Fig 4: Axl deficient macrophages trigger antileukemic immunity and elicit PD-1 checkpoint blockade. A, Kaplan–Meier survival analysis of WT mice challenged with 103 B-ALL cells and treated with either anti–PD-1 (n = 8) or isotype control (n = 7). B, GFP+ blasts (left) and PD-1+ cells (right) by IHC in the spleen of Csf1r-Cre+ Axlf/f mice that succumbed to B-ALL with a delayed latency of >40 days (Mice depicted in Fig. 2C). C and D,Csf1r-Cre+ Axlf/f from three independent experiments were followed by weekly bleeding to identify mice with late disease recurrence (n = 7). Flow cytometry data depicting PD-1 expression in peripheral blood lymphocytes (CD4 and CD8 T cells, NK cells) and corresponding PD-1 mean fluorescence intensity (MFI) from Csf1r-Cre+ Axlf/f mice showing signs of relapse (detectable GFP+ cells, representative data in G). ****, P < 0.0001, unpaired two-tailed Student t test. E, PD-1 ligand (PD-L1) expression by IHC in bone marrow cells with both stromal and hematopoietic morphology (left), as well as on cytospined B-ALL cells (right). F and G,Csf1r-Cre+ Axlf/f mice with late disease recurrence (n = 7, depicted in C and D) were either left untreated (n = 3) or subjected to 7 cycles of anti–PD-1 treatment (n = 4; 200 µg/mouse every 4 days). Representative FACS plot depicting leukemic burden (GFP+ B220dim) in the peripheral blood of the same mouse before and after one shot of anti–PD-1 treatment. H, Kaplan–Meier survival analysis of mice from F. *, P < 0.05, log-rank (Mantel–Cox) test.

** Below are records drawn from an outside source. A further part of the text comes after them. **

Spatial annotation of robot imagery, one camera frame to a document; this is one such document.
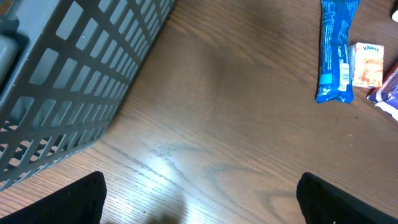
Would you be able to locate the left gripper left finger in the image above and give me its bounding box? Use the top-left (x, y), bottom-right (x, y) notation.
top-left (1, 171), bottom-right (107, 224)

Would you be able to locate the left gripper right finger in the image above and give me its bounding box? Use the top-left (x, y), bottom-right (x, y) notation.
top-left (296, 172), bottom-right (397, 224)

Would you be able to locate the pink purple liners pack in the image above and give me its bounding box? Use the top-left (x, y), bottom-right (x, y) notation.
top-left (367, 64), bottom-right (397, 120)

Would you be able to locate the blue Oreo cookie pack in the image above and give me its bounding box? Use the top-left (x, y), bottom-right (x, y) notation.
top-left (315, 0), bottom-right (360, 103)

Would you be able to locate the small orange box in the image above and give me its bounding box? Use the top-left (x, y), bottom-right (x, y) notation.
top-left (349, 42), bottom-right (384, 88)

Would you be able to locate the grey plastic mesh basket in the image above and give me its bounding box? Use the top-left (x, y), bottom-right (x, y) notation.
top-left (1, 0), bottom-right (175, 189)

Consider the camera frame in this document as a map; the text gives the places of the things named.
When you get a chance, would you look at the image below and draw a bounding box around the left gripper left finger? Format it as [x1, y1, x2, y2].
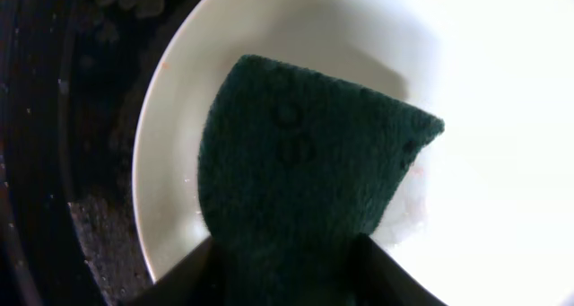
[119, 237, 237, 306]

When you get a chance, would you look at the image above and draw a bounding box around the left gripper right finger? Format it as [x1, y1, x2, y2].
[349, 234, 446, 306]

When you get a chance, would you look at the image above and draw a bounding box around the light green plate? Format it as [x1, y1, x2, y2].
[132, 0, 573, 305]

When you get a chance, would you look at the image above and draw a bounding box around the green yellow sponge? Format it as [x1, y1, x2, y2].
[197, 55, 445, 306]

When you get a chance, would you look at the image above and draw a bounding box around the round black tray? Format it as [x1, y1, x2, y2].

Fig 5: Bemcentinib, a clinical-grade AXL inhibitor, triggers effective antileukemic immunity in B-ALL that depends on IL12, TNFa, and engagement of CD8 T cells. A, Representative phospho-AXL (white) expression and IBA1+ leukemia-associated macrophages (red) by immune fluorescence in frozen bone sections from vehicle and bemcentinib-treated leukemia-bearing mice depicted in B, at final analysis. B, Leukemic burden (% GFP+ B220dim in bone marrow, spleen, and peripheral blood) and spleen pictures of WT mice challenged with 103 B-ALL cells and treated twice daily with either vehicle or bemcentinib at 50 mg/kg. Treatment was initiated on day 4 post–leukemia injection and mice were analyzed on day 11. *, P < 0.05; **, P < 0.01, two-tailed Student t test. C, Same as B, using CD8-deficient mice. ns, not significant, two-tailed Student t test. D, Day 10 leukemic burden (% GFP+ B220dim in peripheral blood) in WT mice challenged with 103 B-ALL cells treated as in B, in the presence or absence of blocking antibodies against IL12 (300 µg/mouse) and TNFa (400 µg/mouse). Blocking antibodies for IL12 and TNFa were administered daily starting from day 4 post–leukemia challenge. Each dot represents an individual mouse and mean value is depicted. ns, not significant, *, P < 0.05, unpaired two-tailed Student t test.